- [Task to carry out]
Pull every "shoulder" line out of the data below.

▼▼▼

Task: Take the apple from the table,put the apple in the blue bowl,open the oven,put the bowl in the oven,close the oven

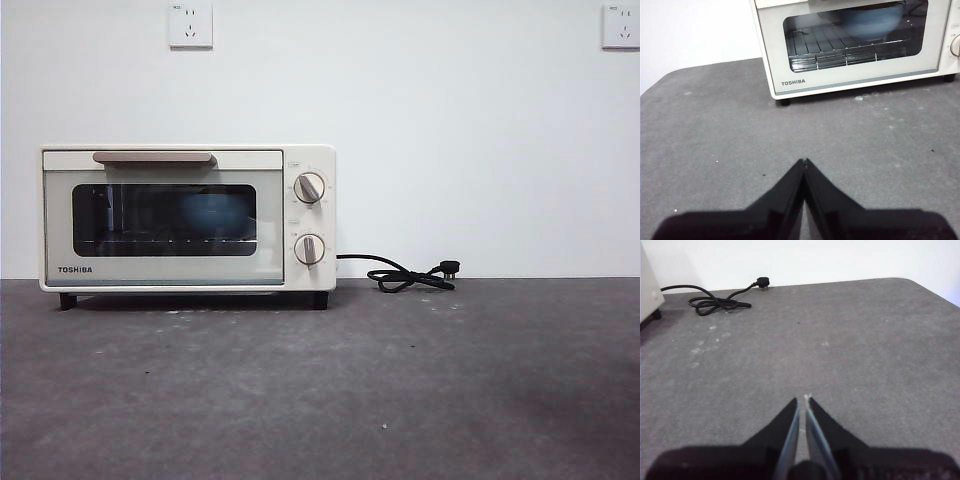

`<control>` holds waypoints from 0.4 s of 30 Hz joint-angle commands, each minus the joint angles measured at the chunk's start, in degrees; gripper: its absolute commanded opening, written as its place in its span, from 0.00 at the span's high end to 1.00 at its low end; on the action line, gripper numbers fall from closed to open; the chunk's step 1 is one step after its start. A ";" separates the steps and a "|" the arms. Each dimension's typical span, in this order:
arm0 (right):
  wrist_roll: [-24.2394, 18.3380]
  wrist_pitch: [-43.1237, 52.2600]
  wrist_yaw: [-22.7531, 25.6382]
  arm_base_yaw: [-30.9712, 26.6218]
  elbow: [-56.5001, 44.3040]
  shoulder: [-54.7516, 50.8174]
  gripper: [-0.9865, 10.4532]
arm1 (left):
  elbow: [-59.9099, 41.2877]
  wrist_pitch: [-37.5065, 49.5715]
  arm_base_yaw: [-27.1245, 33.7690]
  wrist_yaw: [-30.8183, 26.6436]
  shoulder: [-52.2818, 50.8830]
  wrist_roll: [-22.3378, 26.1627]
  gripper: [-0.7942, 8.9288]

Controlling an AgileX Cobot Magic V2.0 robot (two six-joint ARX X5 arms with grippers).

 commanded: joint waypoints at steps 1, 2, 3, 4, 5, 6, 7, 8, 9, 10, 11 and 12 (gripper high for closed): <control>-0.59 0.33 -0.28 0.55 -0.63 -0.17 0.89 | -0.55 0.55 0.11 -0.17 0.02 -0.42 0.92; -0.59 0.33 -0.28 0.98 -0.63 -0.17 0.89 | -0.55 0.55 0.11 -0.17 0.02 -0.42 0.92; -0.63 0.33 -0.28 1.70 -0.63 -0.17 0.89 | -0.55 0.55 0.11 -0.17 0.02 -0.42 0.92; -0.66 0.35 -0.26 2.32 -0.63 -0.17 0.89 | -0.55 0.55 0.11 -0.17 0.02 -0.42 0.92; -0.81 0.35 -0.26 2.86 -0.63 -0.17 0.89 | -0.55 0.55 0.11 -0.17 0.02 -0.42 0.92; -1.20 0.33 -0.33 3.63 -0.63 -0.17 0.89 | -0.55 0.55 0.11 -0.17 0.02 -0.42 0.92; -1.51 0.33 -0.42 4.15 -0.63 -0.17 0.89 | -0.55 0.55 0.11 -0.17 0.02 -0.42 0.92; -1.75 0.35 -0.70 4.48 -0.63 -0.17 0.89 | -0.55 0.55 0.11 -0.17 0.02 -0.42 0.92; -1.99 0.35 -1.09 4.59 -0.63 -0.17 0.89 | -0.55 0.55 0.11 -0.17 0.02 -0.42 0.92; -1.95 0.33 -1.27 4.57 -0.63 -0.17 0.89 | -0.55 0.55 0.11 -0.17 0.02 -0.42 0.92; -1.86 0.33 -1.25 4.57 -0.63 -0.17 0.89 | -0.55 0.55 0.11 -0.17 0.02 -0.42 0.92; -1.88 0.33 -1.22 4.57 -0.63 -0.17 0.89 | -0.55 0.55 0.11 -0.17 0.02 -0.42 0.92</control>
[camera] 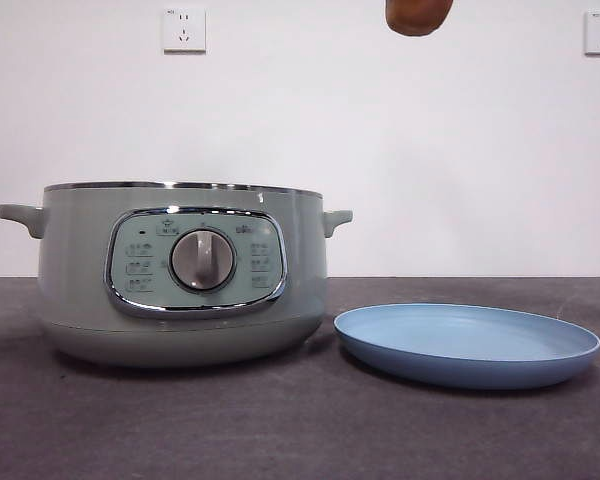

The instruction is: Take the potato out from the steamer,put the potato on the plate,close the lid

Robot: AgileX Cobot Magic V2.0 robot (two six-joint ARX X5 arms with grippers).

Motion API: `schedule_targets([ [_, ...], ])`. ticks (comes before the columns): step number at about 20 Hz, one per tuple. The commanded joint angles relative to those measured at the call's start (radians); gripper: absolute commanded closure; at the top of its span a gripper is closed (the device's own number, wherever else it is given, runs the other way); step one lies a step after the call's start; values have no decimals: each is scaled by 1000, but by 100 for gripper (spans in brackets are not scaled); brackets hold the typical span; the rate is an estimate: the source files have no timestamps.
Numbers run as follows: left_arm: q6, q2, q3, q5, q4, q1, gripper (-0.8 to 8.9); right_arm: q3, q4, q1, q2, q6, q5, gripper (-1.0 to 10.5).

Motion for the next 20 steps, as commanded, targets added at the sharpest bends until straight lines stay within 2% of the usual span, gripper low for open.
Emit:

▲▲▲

- [Final answer]
  shoulder: [-54.7516, 50.8174]
  shoulder: [-52.2818, 50.8830]

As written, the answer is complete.